> **Task details**
Your task is to find every line of the data that holds the string "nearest" and copy it.

> **Excerpted data**

^^^^^^^^^^^^^^^^

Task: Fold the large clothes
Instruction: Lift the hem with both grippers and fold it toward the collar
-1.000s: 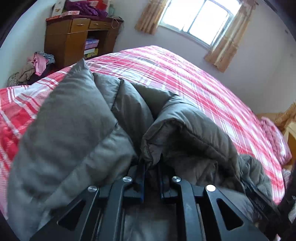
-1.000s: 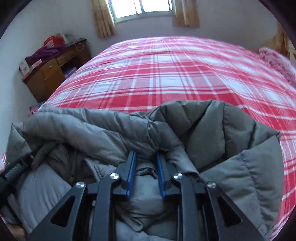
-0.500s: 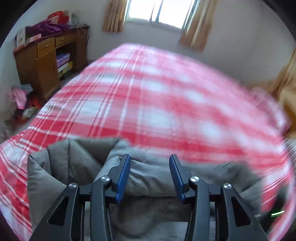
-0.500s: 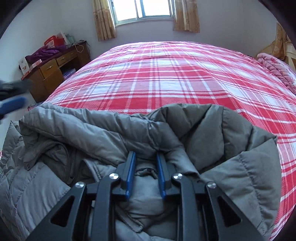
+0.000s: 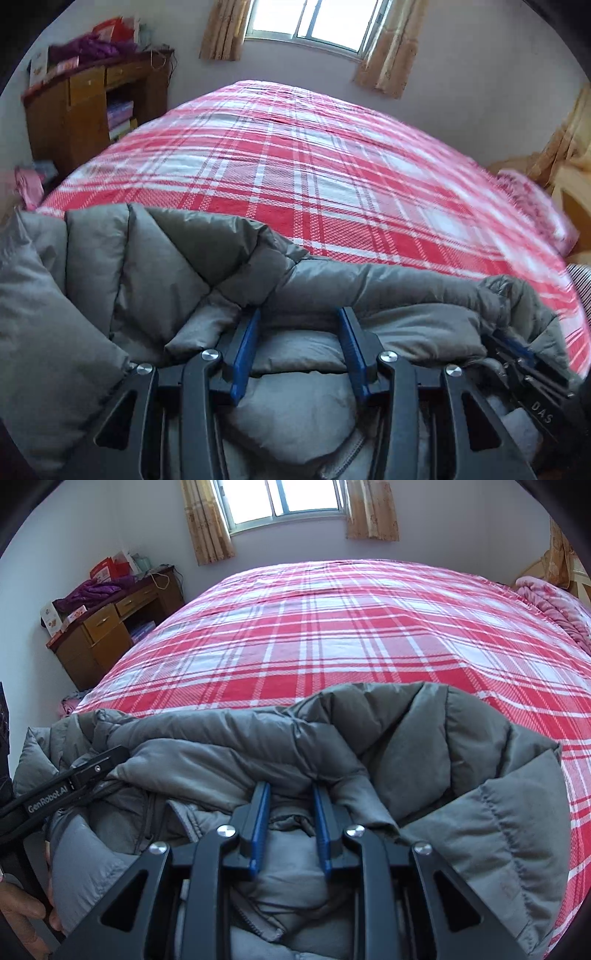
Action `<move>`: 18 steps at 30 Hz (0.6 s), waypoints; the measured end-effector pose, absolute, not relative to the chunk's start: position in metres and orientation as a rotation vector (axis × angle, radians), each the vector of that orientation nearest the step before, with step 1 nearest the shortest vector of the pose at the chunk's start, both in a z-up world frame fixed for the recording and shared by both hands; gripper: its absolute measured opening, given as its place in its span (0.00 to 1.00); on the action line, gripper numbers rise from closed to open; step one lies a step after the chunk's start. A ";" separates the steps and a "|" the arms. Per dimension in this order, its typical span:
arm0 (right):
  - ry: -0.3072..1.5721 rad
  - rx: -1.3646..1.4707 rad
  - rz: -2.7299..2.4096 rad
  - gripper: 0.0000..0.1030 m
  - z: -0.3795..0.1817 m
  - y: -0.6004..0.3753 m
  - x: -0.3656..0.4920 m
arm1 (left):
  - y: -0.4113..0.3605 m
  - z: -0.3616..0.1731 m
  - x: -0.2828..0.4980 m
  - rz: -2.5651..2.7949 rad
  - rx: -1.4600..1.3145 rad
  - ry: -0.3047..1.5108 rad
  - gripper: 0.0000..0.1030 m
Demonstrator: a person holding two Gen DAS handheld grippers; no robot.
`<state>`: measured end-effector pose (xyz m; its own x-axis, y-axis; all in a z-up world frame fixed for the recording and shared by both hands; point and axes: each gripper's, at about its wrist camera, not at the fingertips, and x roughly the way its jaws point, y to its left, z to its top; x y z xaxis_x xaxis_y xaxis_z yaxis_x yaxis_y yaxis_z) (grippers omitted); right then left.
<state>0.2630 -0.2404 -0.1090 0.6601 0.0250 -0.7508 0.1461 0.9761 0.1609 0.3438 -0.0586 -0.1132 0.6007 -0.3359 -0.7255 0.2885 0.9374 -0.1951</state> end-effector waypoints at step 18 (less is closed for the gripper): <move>0.868 0.154 -0.097 0.25 -0.107 -0.233 0.269 | -0.060 -0.098 0.332 -0.329 0.024 0.869 0.43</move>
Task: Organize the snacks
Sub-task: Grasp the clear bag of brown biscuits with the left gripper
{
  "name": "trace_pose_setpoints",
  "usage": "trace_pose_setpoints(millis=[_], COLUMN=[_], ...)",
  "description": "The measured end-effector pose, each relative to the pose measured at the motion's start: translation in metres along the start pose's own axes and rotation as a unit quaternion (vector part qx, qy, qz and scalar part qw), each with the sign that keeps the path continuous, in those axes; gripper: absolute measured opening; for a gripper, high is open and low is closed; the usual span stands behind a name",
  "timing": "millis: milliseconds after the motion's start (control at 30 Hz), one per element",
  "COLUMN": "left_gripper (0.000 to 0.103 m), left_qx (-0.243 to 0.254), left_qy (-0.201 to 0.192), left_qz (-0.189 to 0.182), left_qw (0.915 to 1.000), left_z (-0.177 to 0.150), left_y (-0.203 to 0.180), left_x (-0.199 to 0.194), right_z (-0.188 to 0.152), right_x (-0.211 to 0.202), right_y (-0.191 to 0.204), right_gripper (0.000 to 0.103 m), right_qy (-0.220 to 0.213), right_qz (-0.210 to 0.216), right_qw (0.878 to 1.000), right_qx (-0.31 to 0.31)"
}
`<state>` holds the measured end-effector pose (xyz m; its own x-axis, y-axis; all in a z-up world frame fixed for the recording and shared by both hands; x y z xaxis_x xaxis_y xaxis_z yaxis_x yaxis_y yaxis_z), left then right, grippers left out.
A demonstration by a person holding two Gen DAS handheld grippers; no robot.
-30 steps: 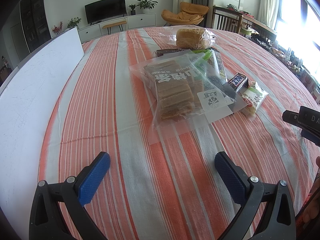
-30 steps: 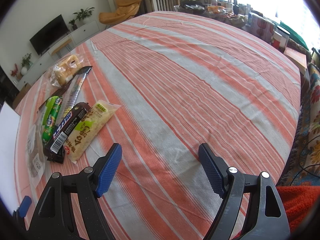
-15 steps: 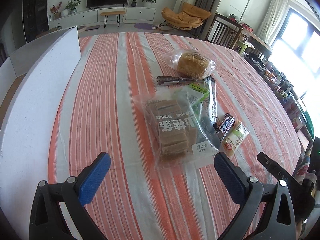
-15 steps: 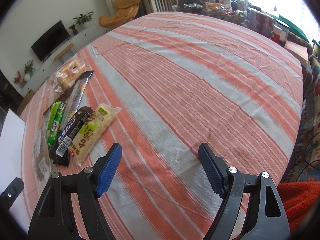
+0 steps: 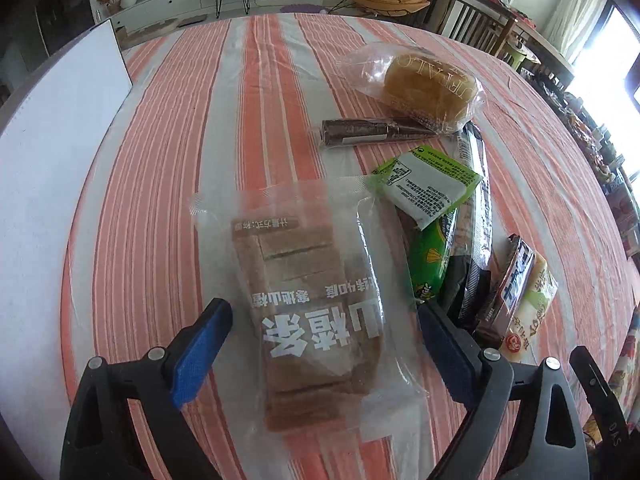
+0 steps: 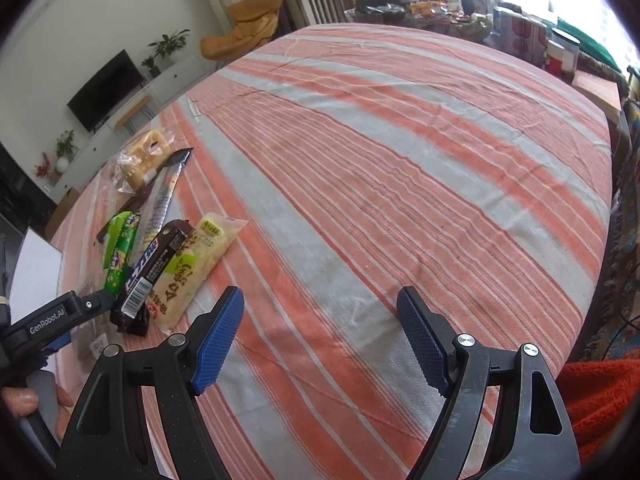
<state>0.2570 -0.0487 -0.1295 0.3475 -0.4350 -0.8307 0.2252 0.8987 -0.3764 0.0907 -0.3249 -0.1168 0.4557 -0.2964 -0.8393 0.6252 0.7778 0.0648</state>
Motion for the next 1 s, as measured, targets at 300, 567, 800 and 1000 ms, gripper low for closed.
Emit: trace_pose_setpoints(millis=[300, 567, 800, 1000], left_gripper=[0.087, 0.102, 0.056, 0.056], left_qx=[0.036, 0.087, 0.065, 0.084], left_qy=[0.022, 0.013, -0.025, -0.080], left_qz=[-0.005, 0.035, 0.017, 0.029], left_qw=[0.9991, 0.9955, 0.9974, 0.9928], left_z=[-0.008, -0.013, -0.036, -0.070], left_y=[0.009, 0.009, 0.020, 0.020], left_x=[-0.008, 0.004, -0.030, -0.042], right_z=[-0.001, 0.001, 0.003, 0.006], right_x=[0.001, -0.001, -0.003, 0.000], right_y=[0.009, 0.000, -0.009, -0.036], right_gripper=[0.086, 0.086, 0.086, 0.086], right_qy=[-0.001, 0.007, 0.013, 0.034], right_qz=[-0.007, 0.033, 0.072, 0.175], right_qw=[1.000, 0.999, 0.995, 0.970], right_qx=[-0.010, 0.022, 0.063, 0.165])
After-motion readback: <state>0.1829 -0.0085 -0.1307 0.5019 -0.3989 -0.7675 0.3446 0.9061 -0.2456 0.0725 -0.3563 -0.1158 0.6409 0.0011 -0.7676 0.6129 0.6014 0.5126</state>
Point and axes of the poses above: each gripper's, at about its wrist camera, not at the fingertips, and x roughly the way its jaws point, y to its left, z to its top, the point moved 6 cm from there along x, roughly the way its jaws point, and after that the axes turned 15 degrees about -z, right-handed, at the moved point
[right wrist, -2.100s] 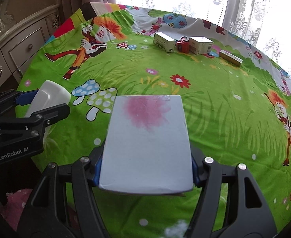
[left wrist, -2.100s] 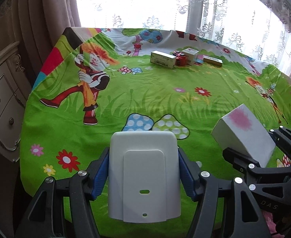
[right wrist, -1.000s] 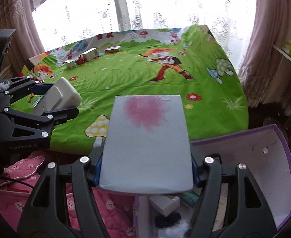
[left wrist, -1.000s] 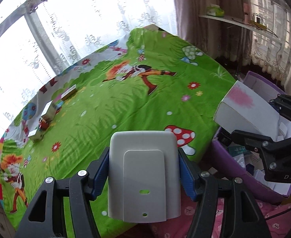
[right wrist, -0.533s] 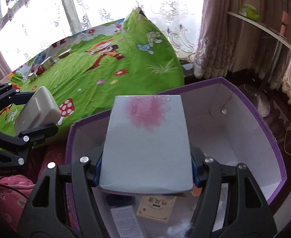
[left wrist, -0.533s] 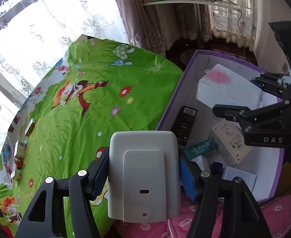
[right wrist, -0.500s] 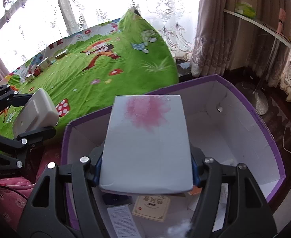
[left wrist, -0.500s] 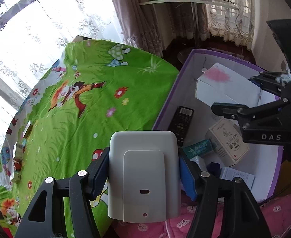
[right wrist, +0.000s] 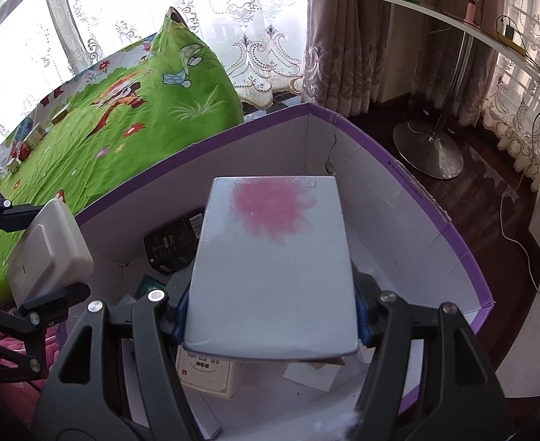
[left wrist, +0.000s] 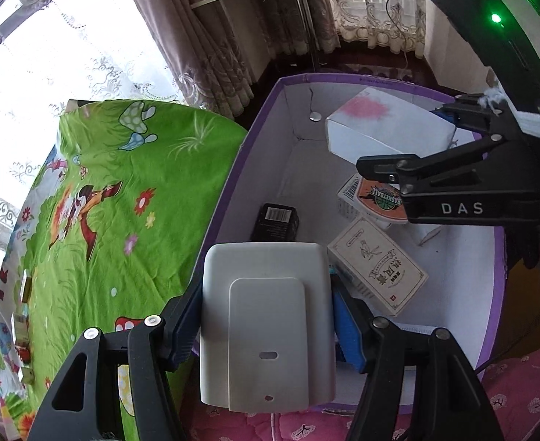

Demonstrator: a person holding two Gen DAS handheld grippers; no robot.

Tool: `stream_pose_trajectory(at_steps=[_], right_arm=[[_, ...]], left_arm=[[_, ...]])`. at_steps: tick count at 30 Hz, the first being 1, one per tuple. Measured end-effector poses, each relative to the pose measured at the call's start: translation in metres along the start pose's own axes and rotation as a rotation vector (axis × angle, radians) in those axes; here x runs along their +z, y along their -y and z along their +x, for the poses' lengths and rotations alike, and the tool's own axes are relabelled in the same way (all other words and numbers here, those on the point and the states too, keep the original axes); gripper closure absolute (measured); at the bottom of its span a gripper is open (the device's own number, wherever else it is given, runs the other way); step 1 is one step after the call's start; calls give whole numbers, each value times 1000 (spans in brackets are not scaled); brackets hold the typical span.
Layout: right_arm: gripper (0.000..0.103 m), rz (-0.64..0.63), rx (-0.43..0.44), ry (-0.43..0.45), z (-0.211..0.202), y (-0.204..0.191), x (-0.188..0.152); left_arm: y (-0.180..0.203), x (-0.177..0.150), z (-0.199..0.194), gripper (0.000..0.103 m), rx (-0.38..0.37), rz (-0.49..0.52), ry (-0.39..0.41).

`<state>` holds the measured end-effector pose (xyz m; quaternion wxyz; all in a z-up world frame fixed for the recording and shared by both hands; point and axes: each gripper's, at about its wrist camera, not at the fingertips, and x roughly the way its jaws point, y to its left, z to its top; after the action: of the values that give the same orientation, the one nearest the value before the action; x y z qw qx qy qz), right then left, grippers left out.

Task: Organize rigid objects
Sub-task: 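Carry the white plate and pink-print box over the purple storage box, then open both grippers to drop the plate and box into the storage box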

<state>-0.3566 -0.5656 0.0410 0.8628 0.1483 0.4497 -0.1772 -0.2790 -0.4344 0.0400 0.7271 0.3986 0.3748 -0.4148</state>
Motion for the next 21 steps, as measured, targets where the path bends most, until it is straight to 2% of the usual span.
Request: stream_pose_trajectory(at_steps=[3,5,7,10,16,21], right_arm=[[33,23,-23,-27,4,4,1],[28,38,-31,-42,7,6,2],[25,42,-36,-47,7,5,3],[23,16,-44,-54,7,-3,7],[22,-48,-55,-79,11,-31,16],[22,-109,-54,-84,13,-67,26]], left_arm=[[4,2,2,38,-16,14,-2],[3,1,3,36,-32,10,-2],[-1,-1,2,28,-33,-9,9],[-10,-5,1,22,-38,-49,27],[-36,-20,4,22,-58,-131,36],[-72,-40,6,22,-83,-239,48]])
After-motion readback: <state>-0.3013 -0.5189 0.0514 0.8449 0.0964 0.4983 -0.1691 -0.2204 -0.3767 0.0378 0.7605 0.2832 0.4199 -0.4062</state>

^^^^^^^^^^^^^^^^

> **Written solution**
Action `<move>`: 18 steps at 30 Hz (0.6 s), waypoints; the measured end-effector pose, absolute, not relative to the chunk's start: position in metres and orientation as a rotation vector (axis × angle, radians), each the vector of that orientation nearest the step before, with step 1 nearest the shortest vector of the pose at the chunk's start, both in a z-up world frame fixed for the recording and shared by both hands; gripper: its absolute measured opening, given as its place in its span (0.00 to 1.00); on the action line, gripper numbers rise from closed to open; step one lies a step after the chunk's start. A ";" separates the steps and a "|" the arms. Per dimension in this order, its typical span:
`<state>` holds the measured end-effector pose (xyz m; quaternion wxyz; all in a z-up world frame fixed for the recording and shared by both hands; point and axes: each gripper's, at about its wrist camera, not at the fingertips, and x roughly the way its jaws point, y to its left, z to its top; after the action: of the values that give the same orientation, the one nearest the value before the action; x y z qw qx qy qz), right then left, grippers left out.

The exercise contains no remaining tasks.